Voters to decide fate of old roads in Pinellas

- With more people per acre than other Florida counties, Pinellas County Commission Chairman John Morroni can safely declare, "Transportation is the number one issue in this county". 

This week he and fellow commissioners signed off on a new approach to addressing those transportation issues. 

Simply put, rebuild existing roads, adding bike lanes, sidewalks and making intersection improvements to roads already scheduled for repaving. 

"Actually it's less expensive," traffic engineer Tom Washburn told FOX 13. "You're looking to do what you can do within the existing right of way, and a lot of times within the existing footprint." 

Planning director Gordon Beardslee agreed the days of building major new roads are coming to an end. 

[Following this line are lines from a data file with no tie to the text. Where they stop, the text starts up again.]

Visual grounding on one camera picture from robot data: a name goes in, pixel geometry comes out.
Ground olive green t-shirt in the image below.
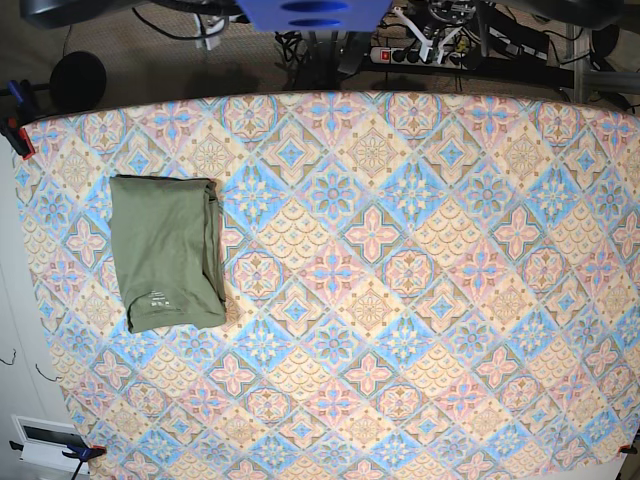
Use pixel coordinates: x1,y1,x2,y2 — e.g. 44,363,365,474
109,175,226,333

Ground orange clamp bottom left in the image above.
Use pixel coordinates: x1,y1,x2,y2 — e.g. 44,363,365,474
9,441,107,463

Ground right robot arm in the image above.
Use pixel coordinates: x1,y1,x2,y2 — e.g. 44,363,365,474
19,0,248,44

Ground white power strip red switch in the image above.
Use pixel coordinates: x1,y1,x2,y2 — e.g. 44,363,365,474
369,46,464,68

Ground patterned tile tablecloth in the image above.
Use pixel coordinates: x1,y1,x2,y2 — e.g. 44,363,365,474
14,92,639,479

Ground blue clamp left edge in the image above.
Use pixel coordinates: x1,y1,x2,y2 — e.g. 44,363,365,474
1,79,37,160

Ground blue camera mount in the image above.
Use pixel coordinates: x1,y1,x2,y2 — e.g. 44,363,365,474
237,0,392,32

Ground tangled black cables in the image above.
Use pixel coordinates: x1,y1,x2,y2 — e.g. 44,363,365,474
272,29,371,91

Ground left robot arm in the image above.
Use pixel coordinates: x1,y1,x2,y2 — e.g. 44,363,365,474
390,1,639,69

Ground black round stool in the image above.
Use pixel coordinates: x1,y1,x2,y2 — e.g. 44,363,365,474
49,51,107,114

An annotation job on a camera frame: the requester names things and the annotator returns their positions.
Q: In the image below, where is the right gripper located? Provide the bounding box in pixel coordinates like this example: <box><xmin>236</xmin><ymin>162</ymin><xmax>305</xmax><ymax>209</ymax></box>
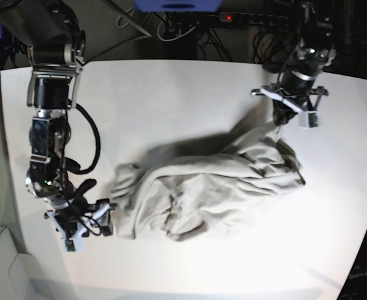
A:
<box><xmin>44</xmin><ymin>199</ymin><xmax>117</xmax><ymax>244</ymax></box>

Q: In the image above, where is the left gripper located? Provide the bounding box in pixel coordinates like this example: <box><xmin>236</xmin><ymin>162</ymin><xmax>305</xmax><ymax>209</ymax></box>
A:
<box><xmin>251</xmin><ymin>84</ymin><xmax>329</xmax><ymax>138</ymax></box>

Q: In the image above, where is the light grey t-shirt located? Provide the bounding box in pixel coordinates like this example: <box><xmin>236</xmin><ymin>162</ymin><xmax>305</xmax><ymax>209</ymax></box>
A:
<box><xmin>110</xmin><ymin>121</ymin><xmax>306</xmax><ymax>242</ymax></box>

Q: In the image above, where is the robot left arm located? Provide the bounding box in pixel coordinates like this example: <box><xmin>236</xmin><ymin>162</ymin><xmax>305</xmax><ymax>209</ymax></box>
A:
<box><xmin>251</xmin><ymin>1</ymin><xmax>336</xmax><ymax>129</ymax></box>

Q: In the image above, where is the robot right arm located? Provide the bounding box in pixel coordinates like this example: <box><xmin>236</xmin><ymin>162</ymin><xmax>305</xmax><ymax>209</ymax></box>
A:
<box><xmin>0</xmin><ymin>1</ymin><xmax>115</xmax><ymax>252</ymax></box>

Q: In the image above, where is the grey side cabinet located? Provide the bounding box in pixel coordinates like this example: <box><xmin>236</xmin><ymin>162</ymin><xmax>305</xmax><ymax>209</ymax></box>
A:
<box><xmin>0</xmin><ymin>227</ymin><xmax>39</xmax><ymax>299</ymax></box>

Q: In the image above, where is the black power strip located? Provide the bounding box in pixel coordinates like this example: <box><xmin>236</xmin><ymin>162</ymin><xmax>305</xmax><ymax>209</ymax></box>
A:
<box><xmin>218</xmin><ymin>12</ymin><xmax>288</xmax><ymax>26</ymax></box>

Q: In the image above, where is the blue box overhead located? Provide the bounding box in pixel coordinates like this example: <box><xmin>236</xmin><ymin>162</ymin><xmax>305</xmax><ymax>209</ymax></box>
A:
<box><xmin>134</xmin><ymin>0</ymin><xmax>222</xmax><ymax>12</ymax></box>

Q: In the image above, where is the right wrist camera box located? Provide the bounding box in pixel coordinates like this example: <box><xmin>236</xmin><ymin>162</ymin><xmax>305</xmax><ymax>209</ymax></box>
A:
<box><xmin>63</xmin><ymin>237</ymin><xmax>84</xmax><ymax>253</ymax></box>

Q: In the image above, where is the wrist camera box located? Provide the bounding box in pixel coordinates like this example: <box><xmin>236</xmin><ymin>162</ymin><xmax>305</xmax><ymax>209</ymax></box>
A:
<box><xmin>63</xmin><ymin>237</ymin><xmax>84</xmax><ymax>253</ymax></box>
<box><xmin>299</xmin><ymin>111</ymin><xmax>321</xmax><ymax>129</ymax></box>

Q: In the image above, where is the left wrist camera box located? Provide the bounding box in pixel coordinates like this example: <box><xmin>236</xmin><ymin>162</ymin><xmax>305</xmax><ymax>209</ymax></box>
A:
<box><xmin>299</xmin><ymin>111</ymin><xmax>321</xmax><ymax>129</ymax></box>

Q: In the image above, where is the white cable loop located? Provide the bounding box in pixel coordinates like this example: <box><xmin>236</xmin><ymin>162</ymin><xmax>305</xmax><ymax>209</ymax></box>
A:
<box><xmin>156</xmin><ymin>12</ymin><xmax>199</xmax><ymax>43</ymax></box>

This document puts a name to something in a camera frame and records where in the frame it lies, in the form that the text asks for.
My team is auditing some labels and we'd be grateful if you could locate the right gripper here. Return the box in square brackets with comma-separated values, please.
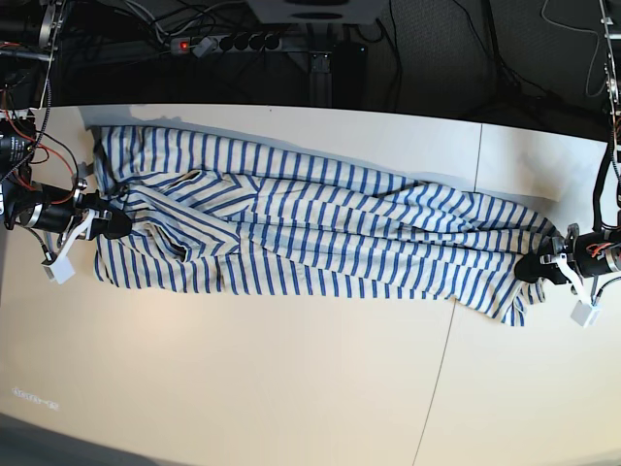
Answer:
[1, 178, 132, 255]

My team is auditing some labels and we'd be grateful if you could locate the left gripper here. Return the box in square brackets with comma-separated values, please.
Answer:
[514, 223, 620, 304]

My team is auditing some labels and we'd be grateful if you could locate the blue white striped T-shirt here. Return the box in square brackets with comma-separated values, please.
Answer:
[94, 126, 557, 326]

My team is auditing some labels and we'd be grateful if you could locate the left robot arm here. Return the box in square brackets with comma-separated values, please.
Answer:
[514, 1, 620, 311]

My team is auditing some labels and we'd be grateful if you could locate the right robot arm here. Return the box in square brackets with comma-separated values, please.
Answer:
[1, 1, 132, 249]

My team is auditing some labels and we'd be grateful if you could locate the black power strip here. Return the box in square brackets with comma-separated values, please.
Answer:
[169, 32, 283, 58]

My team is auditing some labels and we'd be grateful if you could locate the aluminium table leg profile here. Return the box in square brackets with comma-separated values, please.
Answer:
[309, 52, 333, 108]

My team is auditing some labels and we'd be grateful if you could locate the black power adapter box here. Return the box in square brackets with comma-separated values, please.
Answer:
[331, 41, 368, 81]

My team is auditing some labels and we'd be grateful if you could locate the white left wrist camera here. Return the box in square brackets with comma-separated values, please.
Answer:
[571, 301, 602, 328]

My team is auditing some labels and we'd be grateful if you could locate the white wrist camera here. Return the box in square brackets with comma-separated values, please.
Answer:
[571, 301, 602, 328]
[43, 257, 75, 284]

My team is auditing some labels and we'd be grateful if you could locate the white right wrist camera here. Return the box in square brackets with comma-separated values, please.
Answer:
[43, 257, 75, 284]

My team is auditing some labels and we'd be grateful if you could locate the grey looped cable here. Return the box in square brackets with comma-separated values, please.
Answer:
[540, 0, 621, 98]

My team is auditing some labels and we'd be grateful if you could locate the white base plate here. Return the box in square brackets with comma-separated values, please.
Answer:
[246, 0, 388, 24]

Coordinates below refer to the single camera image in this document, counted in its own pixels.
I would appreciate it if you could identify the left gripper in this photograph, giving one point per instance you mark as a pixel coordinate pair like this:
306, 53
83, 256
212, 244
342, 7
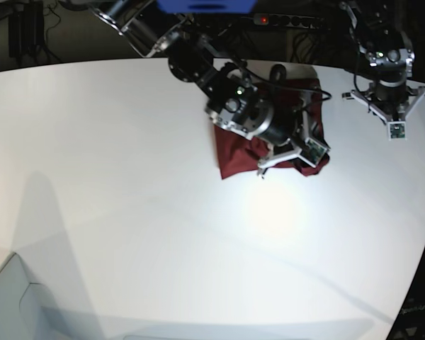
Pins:
391, 102

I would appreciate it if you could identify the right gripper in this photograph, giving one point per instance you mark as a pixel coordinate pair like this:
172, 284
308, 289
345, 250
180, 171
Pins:
284, 133

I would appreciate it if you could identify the dark red t-shirt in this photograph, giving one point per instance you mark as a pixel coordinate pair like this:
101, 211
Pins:
236, 155

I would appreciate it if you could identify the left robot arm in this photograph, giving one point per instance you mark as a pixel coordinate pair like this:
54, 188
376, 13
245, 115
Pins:
377, 30

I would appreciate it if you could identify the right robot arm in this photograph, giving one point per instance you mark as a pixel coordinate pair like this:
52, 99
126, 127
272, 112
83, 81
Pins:
197, 57

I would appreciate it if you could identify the black power strip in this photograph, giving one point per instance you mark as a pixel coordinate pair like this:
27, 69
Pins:
288, 21

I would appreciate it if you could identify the blue box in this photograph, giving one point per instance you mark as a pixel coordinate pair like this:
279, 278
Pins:
206, 6

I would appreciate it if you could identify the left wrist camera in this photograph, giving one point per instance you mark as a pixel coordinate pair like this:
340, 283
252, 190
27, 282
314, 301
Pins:
396, 130

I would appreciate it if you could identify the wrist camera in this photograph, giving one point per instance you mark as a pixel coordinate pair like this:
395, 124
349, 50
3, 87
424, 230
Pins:
313, 152
396, 130

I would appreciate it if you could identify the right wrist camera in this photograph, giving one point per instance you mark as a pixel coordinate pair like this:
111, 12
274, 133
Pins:
313, 152

"In an urban environment it's very expensive to punch through new roads and... when you start to do that you start to impact existing developments," Beardslee explained.

The county now spends about $7 million a year repaving roadways. 

The upgrades will cost more.

"So I think this is starting the discussion of what we're looking for in the penny," Morroni said. 

He was referring to the “Penny for Pinellas” sales tax, which has been approved by voters three times in the past. The one percent sales tax is imposed in 10-year increments by public referendum. 

"In two years people are going to be seeing the Penny for Pinellas on their ballot, in November of 2017," Morroni said, then shared a letter sent last week to the Supervisor of Elections requesting a place on the November 7, 2017 ballot.

The current penny is expected to generate nearly $1.5 billion over its 10-year life span, with revenues roughly divided 50-50 between the county and Pinellas' 24 municipalities. 

The county spent most of the current Penny on major capital improvement projects such as a new public safety complex and additions to the jail and court houses.  With those now largely completed, as well as most major new road projects, in theory more money will be available for the more affordable rebuild of existing roads.